__Directions__. Transcribe verbatim the span of lines that opens with the line containing "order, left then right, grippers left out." and closes with the last line of the data below.
********************
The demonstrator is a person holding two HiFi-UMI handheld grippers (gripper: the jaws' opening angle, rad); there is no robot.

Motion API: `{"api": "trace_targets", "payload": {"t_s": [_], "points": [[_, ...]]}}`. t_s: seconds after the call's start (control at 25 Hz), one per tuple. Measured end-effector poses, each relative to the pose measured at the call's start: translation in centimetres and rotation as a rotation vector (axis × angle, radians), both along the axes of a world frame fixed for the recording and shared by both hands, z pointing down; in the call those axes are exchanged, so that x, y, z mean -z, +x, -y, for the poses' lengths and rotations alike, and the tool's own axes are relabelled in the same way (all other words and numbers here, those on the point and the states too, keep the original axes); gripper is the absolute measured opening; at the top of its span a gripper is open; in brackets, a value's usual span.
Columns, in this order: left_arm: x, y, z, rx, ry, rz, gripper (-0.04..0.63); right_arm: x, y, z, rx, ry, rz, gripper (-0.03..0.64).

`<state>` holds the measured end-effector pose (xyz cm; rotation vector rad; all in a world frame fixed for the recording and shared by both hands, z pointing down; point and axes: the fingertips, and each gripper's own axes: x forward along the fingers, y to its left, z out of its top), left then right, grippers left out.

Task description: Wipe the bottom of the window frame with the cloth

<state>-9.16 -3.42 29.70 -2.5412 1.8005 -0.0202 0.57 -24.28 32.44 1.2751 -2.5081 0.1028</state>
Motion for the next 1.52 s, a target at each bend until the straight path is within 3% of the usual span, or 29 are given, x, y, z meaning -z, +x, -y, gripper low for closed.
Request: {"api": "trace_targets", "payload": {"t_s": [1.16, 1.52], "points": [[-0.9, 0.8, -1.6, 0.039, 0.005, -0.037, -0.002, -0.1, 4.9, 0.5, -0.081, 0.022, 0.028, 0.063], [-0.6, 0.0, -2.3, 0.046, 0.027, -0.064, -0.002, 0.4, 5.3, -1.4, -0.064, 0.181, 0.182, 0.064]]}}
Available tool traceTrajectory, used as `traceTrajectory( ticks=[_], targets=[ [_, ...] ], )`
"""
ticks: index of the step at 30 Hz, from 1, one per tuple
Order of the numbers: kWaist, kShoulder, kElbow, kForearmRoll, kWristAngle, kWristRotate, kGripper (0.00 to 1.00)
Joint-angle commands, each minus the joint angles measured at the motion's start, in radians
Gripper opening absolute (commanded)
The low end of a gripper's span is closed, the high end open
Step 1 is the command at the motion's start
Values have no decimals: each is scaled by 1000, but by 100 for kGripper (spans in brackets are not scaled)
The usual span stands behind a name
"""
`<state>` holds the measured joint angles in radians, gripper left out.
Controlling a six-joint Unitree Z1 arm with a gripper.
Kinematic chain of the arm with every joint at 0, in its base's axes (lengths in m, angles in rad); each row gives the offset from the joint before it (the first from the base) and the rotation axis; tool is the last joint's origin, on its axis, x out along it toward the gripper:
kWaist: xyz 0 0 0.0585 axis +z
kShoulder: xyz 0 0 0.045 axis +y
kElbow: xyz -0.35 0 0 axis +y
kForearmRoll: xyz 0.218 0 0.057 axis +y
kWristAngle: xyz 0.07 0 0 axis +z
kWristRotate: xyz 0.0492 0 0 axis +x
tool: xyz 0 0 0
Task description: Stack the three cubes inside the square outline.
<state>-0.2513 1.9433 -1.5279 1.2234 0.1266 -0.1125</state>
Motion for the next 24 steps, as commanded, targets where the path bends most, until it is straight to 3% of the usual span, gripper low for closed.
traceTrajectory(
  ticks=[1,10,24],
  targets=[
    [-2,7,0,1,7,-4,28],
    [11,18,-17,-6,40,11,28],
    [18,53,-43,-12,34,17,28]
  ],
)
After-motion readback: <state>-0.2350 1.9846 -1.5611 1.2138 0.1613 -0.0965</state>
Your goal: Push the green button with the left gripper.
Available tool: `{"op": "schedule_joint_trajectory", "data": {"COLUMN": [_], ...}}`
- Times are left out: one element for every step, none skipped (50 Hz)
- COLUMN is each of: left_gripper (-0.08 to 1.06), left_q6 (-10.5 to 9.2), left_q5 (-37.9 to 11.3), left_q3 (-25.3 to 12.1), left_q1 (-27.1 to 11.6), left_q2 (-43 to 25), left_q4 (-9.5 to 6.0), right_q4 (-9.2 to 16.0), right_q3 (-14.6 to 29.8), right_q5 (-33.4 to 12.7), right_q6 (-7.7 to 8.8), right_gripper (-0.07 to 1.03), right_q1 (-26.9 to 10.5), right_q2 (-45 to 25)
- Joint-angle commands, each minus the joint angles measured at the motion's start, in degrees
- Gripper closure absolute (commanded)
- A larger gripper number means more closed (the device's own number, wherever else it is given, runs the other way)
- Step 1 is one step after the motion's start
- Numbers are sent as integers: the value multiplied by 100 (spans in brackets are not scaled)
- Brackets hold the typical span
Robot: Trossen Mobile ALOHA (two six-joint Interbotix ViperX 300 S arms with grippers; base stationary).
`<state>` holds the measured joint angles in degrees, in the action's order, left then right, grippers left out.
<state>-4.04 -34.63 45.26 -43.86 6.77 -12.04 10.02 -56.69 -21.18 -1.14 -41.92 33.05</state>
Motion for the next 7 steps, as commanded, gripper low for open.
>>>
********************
__Response below__.
`<state>` holds the measured joint angles in degrees, in the action's order, left then right, grippers left out.
<state>-4.04 -34.63 45.26 -43.86 6.77 -12.04 10.02 -56.69 -21.18 -1.14 -41.92 33.05</state>
Motion for the next 7 steps, as commanded, gripper low for open.
>>>

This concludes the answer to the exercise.